Quote Originally Posted by Finding_Fantasy
Hardly anyone talks about the other elements. They only talk about the activities that got them aroused. It sometimes makes me feel that there really isn't anything else to BDSM so what's the point of continuing and that, perhaps, I am not a submissive because of what the general population alludes as to what makes a good submissive. You don't read about how someone artistically a cup of coffee or what have you, only how they were beaten silly, got outrageously horny, and then being fucked into a coma. Little to nothing is said about all the rest. I've looked for the rest, but all I come up with is sex.
Simply put "sex sells" and there isn't enough well written literature that explores the whole dynamic of the relationship.

For example, why did I go the doctor and get medicine last week for my cold. Not because I wanted to, I was going to tough it out.
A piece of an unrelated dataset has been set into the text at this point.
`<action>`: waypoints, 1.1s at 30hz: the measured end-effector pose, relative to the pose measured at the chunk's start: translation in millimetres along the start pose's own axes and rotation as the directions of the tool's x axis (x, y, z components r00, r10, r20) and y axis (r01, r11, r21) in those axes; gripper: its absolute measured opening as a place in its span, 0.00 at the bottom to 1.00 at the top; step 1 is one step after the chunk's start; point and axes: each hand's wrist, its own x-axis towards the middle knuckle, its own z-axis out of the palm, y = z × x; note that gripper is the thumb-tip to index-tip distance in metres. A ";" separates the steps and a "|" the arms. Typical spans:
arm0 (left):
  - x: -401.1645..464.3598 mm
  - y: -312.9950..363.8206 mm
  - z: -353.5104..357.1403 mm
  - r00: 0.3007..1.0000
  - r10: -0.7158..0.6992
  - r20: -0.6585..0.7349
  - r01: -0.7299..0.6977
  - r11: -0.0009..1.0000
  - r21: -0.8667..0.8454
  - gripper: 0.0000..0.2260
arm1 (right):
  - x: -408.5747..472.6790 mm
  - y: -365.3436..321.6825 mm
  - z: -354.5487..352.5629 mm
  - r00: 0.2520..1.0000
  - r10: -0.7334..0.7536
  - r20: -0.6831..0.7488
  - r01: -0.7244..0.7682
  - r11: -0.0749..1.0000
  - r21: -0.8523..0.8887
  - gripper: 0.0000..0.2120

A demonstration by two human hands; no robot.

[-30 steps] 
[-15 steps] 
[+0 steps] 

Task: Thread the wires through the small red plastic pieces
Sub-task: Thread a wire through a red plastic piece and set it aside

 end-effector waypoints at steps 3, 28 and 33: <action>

But because my T said, that's it, you're going today fpr me. Okay. For him, yup, I'll do it.

Quote Originally Posted by Jadetiger
The urge to please and serve someone on a more basic and mental level. This is the part of being a submissive that I can't seem to grasp totally. Everyone talks about a submissive mindset and it means different things to different people. While I can perform my tasks successfully I feel like I have still not succeeded because I do not do it all for my master's pleasure.
Jade, you bring up an interesting part of your journey. Let's be real here, of course it's not all for him. If a part of it wasn't for you, it wouldn't be satisfying to do the task.

The more my hubby and I explore this part of our lives, the more I realize how role reversed we had become when we were having marital problems. My external persona is so very dominant that I was bringing that part of me home. Now, it's much easier for me to flip that switch in my brain and move into more of a submissive role and I do take pride in the little things that make him happy. Those types of things that Teni, FF, sl and Barton mentioned.

TG - another well done essay. I've been thinking about it all day, because my first inclination was to argue with you. And then I realized why - it was this line:
There is a difference between kinky sex and BDSM.

I agree that there is a difference between kinky sex and a D/S relationship, and I believe that those in a D/S relationship can enjoy kinky sex.